A mechanism for cross-resistance to nifurtimox and benznidazole in trypanosomes

Abstract

Nifurtimox and benznidazole are the front-line drugs used to treat Chagas disease, the most important parasitic infection in the Americas. These agents function as prodrugs and must be activated within the parasite to have trypanocidal effects. Despite >40 years of research, the mechanism(s) of action and resistance have remained elusive. Here, we report that in trypanosomes, both drugs are activated by a NADH-dependent, mitochondrially localized, bacterial-like, type I nitroreductase (NTR), and that down-regulation of this explains how resistance may emerge. Loss of a single copy of this gene in Trypanosoma cruzi, either through in vitro drug selection or by targeted gene deletion, is sufficient to cause significant cross-resistance to a wide range of nitroheterocyclic drugs. In Trypanosoma brucei, loss of a single NTR allele confers similar cross-resistance without affecting growth rate or the ability to establish an infection. This potential for drug resistance by a simple mechanism has important implications, because nifurtimox is currently undergoing phase III clinical trials against African trypanosomiasis.

Fig. 1.

Nifurtimox-resistant T. cruzi obtained by in vitro culture are cross-resistant to other nitroheterocyclic drugs and have lost a copy of a TcNTR-containing chromosome. (A) Cumulative cell density of parental (X10/6) and laboratory-generated nifurtimox-resistant (Nif^R) lines in medium containing 10 μM nifurtimox. Two other Nif^R clones analyzed in parallel displayed similar growth properties. (B) The drug concentrations that inhibited T. cruzi growth by 50% were established. The data are means from three experiments ± standard deviation (SD). Differences observed in susceptibility were statistically significant (P < 0.01), as assessed by Student's t test. Rimantadine was used as a drug control. (C) Ethidium bromide-stained CHEFE gel containing genomic DNA from T. cruzi. The asterisk (*) identifies an 800-kbp chromosome present in X10/6 (lane 1), but missing in Nif^R clones (lane 2). M corresponds to yeast DNA markers. (D) Autoradiograph of T. cruzi chromosomal DNA separated by CHEFE and hybridized with TcNTR gene probe (lane order as in B).

Fig. 2.

Biochemical properties of TcNTR. (A) Postulated scheme for the reduction of nitroheterocyclic compounds by NTRs; “red” represents the reduced form of drug, whereas “oxid” represents the oxidized form. (B) TcNTR activity was monitored by following the oxidation of NADPH or NADH (100 μM) in the presence of TcNTR (0.2 μg) and nifurtimox (100 μM). (C) TcNTR activity was monitored after the oxidation of NADH (100 μM) in the presence of TcNTR (0.2 μg) and nifurtimox (0.5–100 μM). All reactions were initiated by the addition of the recombinant enzyme. TcNTR activities are expressed as nanomoles NADH oxidized min⁻¹·mg⁻¹ of enzyme. (D) TcNTR metabolizes a range of nitroheterocyclic compounds.

Fig. 3.

Phenotypic effect of deleting NTR from the T. cruzi genome. (A) T. cruzi null mutants have a growth defect.

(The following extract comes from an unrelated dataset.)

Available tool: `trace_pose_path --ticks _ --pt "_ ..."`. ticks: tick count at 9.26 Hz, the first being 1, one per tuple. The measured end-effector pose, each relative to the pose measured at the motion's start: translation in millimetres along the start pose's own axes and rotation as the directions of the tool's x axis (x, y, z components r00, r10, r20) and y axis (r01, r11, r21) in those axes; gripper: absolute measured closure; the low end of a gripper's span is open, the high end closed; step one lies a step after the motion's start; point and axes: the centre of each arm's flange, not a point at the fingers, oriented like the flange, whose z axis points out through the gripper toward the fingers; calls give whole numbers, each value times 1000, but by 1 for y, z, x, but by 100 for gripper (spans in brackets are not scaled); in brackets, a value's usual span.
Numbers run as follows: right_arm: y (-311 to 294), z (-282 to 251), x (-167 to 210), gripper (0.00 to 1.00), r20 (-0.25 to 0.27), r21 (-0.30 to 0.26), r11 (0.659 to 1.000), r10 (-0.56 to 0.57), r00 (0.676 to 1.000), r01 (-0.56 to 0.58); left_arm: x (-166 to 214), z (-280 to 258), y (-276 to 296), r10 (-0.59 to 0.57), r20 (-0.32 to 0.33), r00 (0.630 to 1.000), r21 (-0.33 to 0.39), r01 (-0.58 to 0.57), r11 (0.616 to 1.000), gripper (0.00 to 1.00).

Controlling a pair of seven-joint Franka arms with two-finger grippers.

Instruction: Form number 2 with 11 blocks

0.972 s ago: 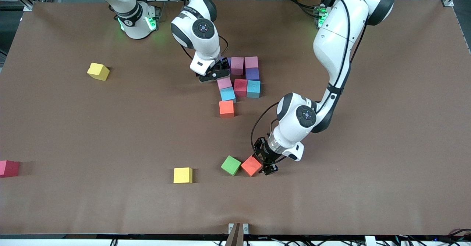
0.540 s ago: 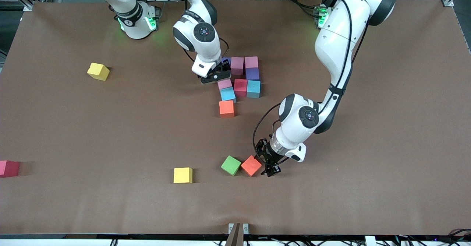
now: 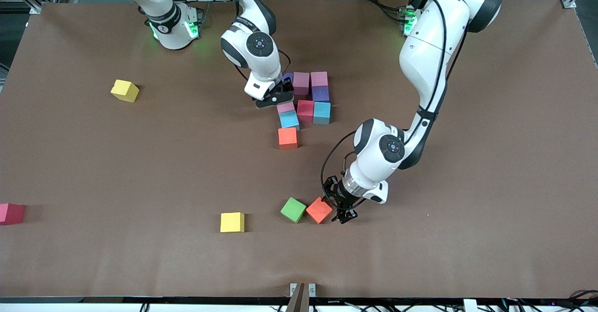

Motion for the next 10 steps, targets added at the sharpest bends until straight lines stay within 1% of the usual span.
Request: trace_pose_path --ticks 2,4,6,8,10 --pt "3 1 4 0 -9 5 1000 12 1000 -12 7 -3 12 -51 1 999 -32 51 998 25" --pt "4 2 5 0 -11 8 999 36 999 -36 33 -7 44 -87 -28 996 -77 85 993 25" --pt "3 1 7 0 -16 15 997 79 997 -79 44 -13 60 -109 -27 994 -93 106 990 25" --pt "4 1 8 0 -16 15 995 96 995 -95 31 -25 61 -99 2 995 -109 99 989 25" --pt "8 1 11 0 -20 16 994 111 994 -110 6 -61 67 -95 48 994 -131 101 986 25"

Mean cell density was determined from three independent epimastigote cultures. TcNTR+/− and TcNTR−/− represent the TcNTR heterozygous and null-mutant cell lines, respectively. (B) Growth inhibitory effect of nitroheterocyclic drugs on NTR-deficient T. cruzi epimastigotes. Data are means from fourexperiments ± SD, and the differences in susceptibility were statistically significant (P < 0.01), as assessed by Student's t test. G418 was used as a drug control.

Fig. 4.

Phenotypic effect of altering the TbNTR copy number in T. brucei. (A) Deletion of one copy of TbNTR confers cross-resistance on T. brucei as judged by IC₅₀. (B) Overexpression of TbNTR (TbNTR^RV) confers hypersensitivity to nitroheterocyclic drugs. Data in A and B are means from four experiments ± SD, and the differences in susceptibility were statistically significant (P < 0.01), as assessed by Student's t test. Melarsoprol was used as a drug control. (C) Cumulative cell density of T. brucei BSF cells grown in the absence or presence of tetracycline. Two other TbNTR^RV−/− clones analyzed in parallel displayed similar growth properties. On the fifth and subsequent days, we observed an outgrowth of viable parasites. This type of reversion is frequently observed in T. brucei (21).

Fig. 5.

Localization of TbNTR in bloodstream form T. brucei. Parasites expressing TbNTR-GFP (green) were costained with DAPI (DNA; blue) and MitoTracker (mitochondrion; red). The cells were examined by confocal microscopy. The pattern of colocalization (yellow) is shown in the merged image. (A) Expression of TbNTR-GFP in a population of cells. (B) Single cell at higher resolution.